Bernie se acercó a ella y le ofreció otro cigarrillo.

– No es verdad.

– ¿No es verdad el qué?

– Que tenga una pinta un poco rara. Es una tontería. Además, me gustan esas gafas.

Barbara se enfureció, como siempre cuando alguien le hacía un cumplido. Simplemente pretendían que ella se sintiera más a gusto con su aspecto. Se encogió de hombros.

– Bueno, al final me largué -dijo-. Querían que me quedara en aquel infierno y que fuera a la universidad, pero me negué. Tenía catorce años. Trabajé como mecanógrafa hasta que tuve edad suficiente para estudiar enfermería.

Bernie permaneció un rato en silencio. Barbara habría preferido que no la mirara tanto.

– ¿Cómo ingresó en la Cruz Roja? -le preguntó él.
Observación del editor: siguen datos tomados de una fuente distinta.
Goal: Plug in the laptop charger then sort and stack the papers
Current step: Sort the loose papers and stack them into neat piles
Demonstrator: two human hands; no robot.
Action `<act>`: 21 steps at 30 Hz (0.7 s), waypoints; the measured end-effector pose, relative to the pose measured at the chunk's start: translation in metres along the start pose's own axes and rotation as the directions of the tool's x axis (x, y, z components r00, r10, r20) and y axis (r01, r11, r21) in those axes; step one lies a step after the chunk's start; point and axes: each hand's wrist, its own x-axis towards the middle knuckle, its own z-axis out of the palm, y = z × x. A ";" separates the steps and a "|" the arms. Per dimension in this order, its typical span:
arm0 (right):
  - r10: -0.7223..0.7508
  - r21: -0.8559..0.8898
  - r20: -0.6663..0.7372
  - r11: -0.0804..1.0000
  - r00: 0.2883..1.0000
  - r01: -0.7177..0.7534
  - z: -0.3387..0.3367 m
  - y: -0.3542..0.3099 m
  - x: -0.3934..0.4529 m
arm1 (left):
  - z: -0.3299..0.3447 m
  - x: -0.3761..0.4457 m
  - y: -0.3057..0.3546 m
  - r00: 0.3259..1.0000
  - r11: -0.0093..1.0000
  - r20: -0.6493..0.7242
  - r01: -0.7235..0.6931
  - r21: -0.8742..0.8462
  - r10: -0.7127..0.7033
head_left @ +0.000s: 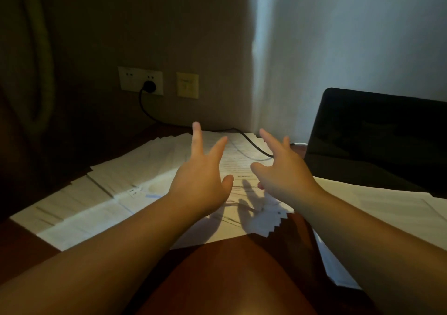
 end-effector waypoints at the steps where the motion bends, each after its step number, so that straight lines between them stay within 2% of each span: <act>1: -0.036 -0.049 0.008 0.998 0.999 0.036 0.002 0.000 0.005 | 0.001 0.004 -0.003 1.000 1.000 -0.015 0.003 0.009 -0.003; 6: -0.234 -0.162 0.089 0.956 0.968 0.246 0.014 0.004 0.023 | 0.011 0.015 -0.020 0.998 0.999 -0.052 -0.028 0.025 0.029; 8: -0.305 -0.264 0.171 0.902 0.937 0.342 0.023 0.009 0.027 | 0.019 0.015 -0.029 0.999 0.996 -0.034 -0.039 0.075 0.041; 11: -0.398 -0.257 0.271 0.847 0.876 0.464 0.040 0.018 0.026 | 0.029 0.015 -0.038 1.000 0.990 -0.009 -0.010 0.137 0.011; 21: -0.379 -0.154 0.331 0.882 0.864 0.445 0.047 0.034 0.034 | 0.025 0.019 -0.042 0.995 0.993 0.096 -0.022 0.115 0.011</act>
– A la escuela solían ir personas que ofrecían charlas los miércoles por la tarde. Una mujer nos habló de la labor que llevaba a cabo la Cruz Roja, ayudando a los refugiados de Europa. La señorita Forbes… -Barbara sonrió-. Era una mujer fornida de mediana edad, con el cabello canoso y un estúpido sombrero con flores; pero era tan amable y se esforzó tanto por hacernos comprender lo importante que era aquel trabajo que decidí unirme a ellos, al principio como voluntaria juvenil. Yo había perdido la confianza en el género humano, y ellos me la devolvieron. Al menos en parte. -Las lágrimas asomaron a sus ojos.